Voor Bulo ontwikkelt Van Severen de SCH99, een bureau op schraag, voor de Carte Blanche-reeks van het merk waarvoor Ann Demeulemeester eveneens een bureau ontwierp. Het meubel zit vandaag nog steeds in de collectie.
2000
De LCP00 is een nieuwe interpretatie van de LC95A, deze keer uit een plaat van kunststof, waardoor de stoel vanaf de zijkant lijkt te zweven. De lichte vering zorgt voor een aangename beweging wanneer je erin gaat zitten. De stoel wordt nog steeds geproduceerd door Kartell, meer betaalbare exemplaren duiken af en toe tweedehands op.
De chaise longue (MVSCH00) van staal en polyurethaanschuim kan dankzij het ingenieuze ontwerp gekanteld worden.
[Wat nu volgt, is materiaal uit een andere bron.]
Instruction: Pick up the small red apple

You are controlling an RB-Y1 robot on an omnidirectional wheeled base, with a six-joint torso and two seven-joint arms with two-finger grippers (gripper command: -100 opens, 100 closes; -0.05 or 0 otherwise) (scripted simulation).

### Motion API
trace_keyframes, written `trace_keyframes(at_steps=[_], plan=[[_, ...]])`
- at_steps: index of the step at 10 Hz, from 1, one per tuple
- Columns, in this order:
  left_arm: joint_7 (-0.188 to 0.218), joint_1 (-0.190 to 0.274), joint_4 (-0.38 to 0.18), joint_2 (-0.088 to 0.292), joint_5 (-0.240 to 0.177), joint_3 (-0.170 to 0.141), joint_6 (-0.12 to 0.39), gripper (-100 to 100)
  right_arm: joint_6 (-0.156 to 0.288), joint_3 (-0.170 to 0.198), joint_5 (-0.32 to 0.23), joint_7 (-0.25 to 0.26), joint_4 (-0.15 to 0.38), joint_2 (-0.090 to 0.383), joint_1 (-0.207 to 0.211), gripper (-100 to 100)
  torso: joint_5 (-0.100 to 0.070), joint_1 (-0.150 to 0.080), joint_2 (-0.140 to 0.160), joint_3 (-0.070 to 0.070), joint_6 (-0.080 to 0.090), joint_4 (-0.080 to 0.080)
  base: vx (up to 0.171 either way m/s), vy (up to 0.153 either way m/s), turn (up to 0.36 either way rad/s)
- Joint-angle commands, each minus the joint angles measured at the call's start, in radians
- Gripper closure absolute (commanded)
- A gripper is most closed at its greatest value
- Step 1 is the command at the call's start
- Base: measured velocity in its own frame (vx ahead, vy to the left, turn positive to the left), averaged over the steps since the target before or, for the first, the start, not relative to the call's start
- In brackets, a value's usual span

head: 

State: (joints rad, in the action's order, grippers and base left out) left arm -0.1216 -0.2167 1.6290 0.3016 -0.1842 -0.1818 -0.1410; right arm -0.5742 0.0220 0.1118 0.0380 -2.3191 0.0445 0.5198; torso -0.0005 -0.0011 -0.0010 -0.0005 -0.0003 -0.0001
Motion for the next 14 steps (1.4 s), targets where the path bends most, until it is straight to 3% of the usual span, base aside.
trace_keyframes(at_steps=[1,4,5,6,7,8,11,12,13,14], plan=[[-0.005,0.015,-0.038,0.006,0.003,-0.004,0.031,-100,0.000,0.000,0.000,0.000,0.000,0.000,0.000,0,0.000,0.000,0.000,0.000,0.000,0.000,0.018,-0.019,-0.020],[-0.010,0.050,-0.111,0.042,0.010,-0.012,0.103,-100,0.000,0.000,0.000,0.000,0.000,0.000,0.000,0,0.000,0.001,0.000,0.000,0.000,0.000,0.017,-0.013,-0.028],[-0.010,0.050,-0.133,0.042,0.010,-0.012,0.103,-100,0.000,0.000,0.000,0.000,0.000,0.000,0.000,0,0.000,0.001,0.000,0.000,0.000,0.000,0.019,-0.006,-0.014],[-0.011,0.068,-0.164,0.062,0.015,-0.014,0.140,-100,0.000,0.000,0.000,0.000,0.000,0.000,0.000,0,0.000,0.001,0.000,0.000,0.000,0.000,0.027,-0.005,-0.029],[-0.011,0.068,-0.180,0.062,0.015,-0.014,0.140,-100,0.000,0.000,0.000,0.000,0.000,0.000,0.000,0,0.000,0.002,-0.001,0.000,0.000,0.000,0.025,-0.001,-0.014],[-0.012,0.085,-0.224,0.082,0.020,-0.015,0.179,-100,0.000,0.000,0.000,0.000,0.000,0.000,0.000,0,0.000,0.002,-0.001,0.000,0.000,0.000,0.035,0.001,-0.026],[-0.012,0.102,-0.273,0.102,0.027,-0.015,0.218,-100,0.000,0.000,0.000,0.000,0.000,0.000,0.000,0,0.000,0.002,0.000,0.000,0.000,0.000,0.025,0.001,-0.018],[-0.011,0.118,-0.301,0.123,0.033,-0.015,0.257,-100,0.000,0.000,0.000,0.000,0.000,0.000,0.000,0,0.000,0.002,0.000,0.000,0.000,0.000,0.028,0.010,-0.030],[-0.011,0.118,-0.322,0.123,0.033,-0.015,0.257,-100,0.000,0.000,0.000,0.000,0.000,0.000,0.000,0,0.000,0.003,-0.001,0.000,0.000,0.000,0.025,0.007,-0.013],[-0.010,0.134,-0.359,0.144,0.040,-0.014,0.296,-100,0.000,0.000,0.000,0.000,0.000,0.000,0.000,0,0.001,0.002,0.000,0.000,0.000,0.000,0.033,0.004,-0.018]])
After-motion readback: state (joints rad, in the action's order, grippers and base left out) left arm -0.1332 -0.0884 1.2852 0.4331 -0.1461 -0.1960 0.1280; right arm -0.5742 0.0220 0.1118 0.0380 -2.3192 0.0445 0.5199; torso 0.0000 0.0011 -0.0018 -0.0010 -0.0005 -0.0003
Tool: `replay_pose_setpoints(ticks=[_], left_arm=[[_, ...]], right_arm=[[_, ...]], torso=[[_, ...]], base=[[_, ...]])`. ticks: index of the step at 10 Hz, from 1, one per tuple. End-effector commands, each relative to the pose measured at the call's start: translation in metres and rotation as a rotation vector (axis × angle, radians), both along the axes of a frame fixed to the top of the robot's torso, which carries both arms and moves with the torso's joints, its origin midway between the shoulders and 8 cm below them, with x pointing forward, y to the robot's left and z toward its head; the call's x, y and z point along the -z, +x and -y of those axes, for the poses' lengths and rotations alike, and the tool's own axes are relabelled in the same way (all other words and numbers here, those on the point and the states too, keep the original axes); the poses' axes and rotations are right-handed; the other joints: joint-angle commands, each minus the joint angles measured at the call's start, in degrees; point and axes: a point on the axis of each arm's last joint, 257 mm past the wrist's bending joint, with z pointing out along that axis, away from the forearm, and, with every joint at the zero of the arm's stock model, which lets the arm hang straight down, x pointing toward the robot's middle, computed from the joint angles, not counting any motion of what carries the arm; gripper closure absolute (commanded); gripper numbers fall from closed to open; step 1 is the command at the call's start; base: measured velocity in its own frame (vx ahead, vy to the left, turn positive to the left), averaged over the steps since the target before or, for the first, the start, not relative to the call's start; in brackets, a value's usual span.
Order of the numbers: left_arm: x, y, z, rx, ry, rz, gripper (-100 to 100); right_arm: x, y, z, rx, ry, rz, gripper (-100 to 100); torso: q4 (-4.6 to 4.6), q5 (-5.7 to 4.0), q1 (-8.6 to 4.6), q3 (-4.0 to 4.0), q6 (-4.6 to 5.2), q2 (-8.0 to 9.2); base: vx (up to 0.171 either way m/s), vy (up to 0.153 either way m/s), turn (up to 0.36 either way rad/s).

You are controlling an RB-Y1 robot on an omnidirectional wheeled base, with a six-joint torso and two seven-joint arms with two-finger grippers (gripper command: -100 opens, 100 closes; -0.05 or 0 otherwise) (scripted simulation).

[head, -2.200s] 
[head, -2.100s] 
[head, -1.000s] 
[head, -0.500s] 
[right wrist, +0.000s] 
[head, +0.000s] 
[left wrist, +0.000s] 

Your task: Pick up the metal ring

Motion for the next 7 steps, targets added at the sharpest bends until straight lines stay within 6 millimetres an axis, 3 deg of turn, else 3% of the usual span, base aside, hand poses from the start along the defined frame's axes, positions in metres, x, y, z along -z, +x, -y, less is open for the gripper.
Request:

Daardoor kun je erin gaan zitten of liggen. Het stuk is niet meer in productie bij Vitra, maar circuleert wel nog op de tweedehandsmarkt.
2004
Het handgestikte leer dat met schroeven van rvs aan het frame bevestigd is, zorgt ervoor dat de LL04 zich wondermooi zet bij gebruik. De stoel werd eerst door Pastoe geproduceerd. Vandaag heeft hij een vaste plek in de catalogus van De Padova, die hem nog steeds onder dezelfde naam produceert.
Deze blokvormige lounge chair werd geen commerciële hoogvlieger voor Durlet, maar Anton Vanzieleghem was er wel erg trots op. ‘Bovendien is dit echt Maartens laatste ontwerp. Hij heeft me zelfs nog vanop zijn ziektebed de laatste feedback over het prototype gestuurd. De lancering op de Biënnale Interieur Kortrijk 2004 heeft hij nog meegemaakt, zes maanden later overleed hij.’ Het model gaat nu uit de collectie. Durlet heeft slechts nog onderdelen in stock voor enkele allerlaatste exemplaren.
2004
Zijn eerste en meteen ook zijn enige integrale architectuurproject realiseerde hij voor Stefan en Kristof Boxy. Het Keukenpaviljoen Boxy (2004) is vandaag nog steeds in gebruik in hun traiteurszaak in Deurle. Het haalde de shortlist voor de Mies van der Rohe Award in 2007.
2005
Aluminium is nu erg populair. Van Severen was zijn hele carrière lang een fervent gebruiker van het materiaal. Zeker ook voor zijn kasten, zowel unieke als industrieel geproduceerde exemplaren, in verschillende groottes. Een van de kleurrijke uitzonderingen was deze KAST, die slechts heel tijdelijk, postuum werd uitgebracht door Vitra.